Segment Open
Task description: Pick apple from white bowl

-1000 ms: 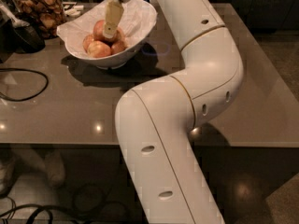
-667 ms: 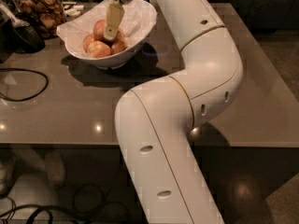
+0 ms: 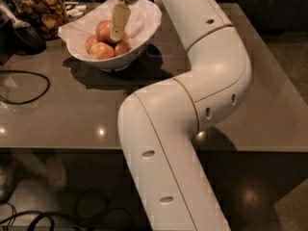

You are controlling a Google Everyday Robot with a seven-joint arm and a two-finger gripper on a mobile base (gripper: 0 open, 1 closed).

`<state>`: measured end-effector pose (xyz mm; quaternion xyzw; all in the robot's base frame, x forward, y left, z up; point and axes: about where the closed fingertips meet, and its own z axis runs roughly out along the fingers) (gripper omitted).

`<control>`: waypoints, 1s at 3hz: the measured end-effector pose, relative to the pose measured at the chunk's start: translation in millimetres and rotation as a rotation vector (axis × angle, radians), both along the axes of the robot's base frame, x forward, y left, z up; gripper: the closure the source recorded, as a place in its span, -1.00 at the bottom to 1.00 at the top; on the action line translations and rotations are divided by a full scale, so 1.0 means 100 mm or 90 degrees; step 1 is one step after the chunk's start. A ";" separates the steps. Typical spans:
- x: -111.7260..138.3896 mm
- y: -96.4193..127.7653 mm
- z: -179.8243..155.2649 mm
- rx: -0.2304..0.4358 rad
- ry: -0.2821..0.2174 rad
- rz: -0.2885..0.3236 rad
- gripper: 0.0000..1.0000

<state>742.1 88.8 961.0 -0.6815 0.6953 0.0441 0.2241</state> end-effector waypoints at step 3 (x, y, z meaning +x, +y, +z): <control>0.00 0.09 -0.03 -0.027 -0.009 0.022 -0.50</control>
Offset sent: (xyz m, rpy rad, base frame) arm 0.1115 -0.0073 0.0967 -0.1274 0.0982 0.0724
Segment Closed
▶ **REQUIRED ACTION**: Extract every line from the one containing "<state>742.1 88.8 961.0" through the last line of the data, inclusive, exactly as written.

▶ **YOUR SOLUTION**:
<state>742.1 88.8 961.0 -0.6815 0.6953 0.0441 0.2241</state> end-effector waypoints at step 3 (x, y, z meaning +x, +y, +z): <control>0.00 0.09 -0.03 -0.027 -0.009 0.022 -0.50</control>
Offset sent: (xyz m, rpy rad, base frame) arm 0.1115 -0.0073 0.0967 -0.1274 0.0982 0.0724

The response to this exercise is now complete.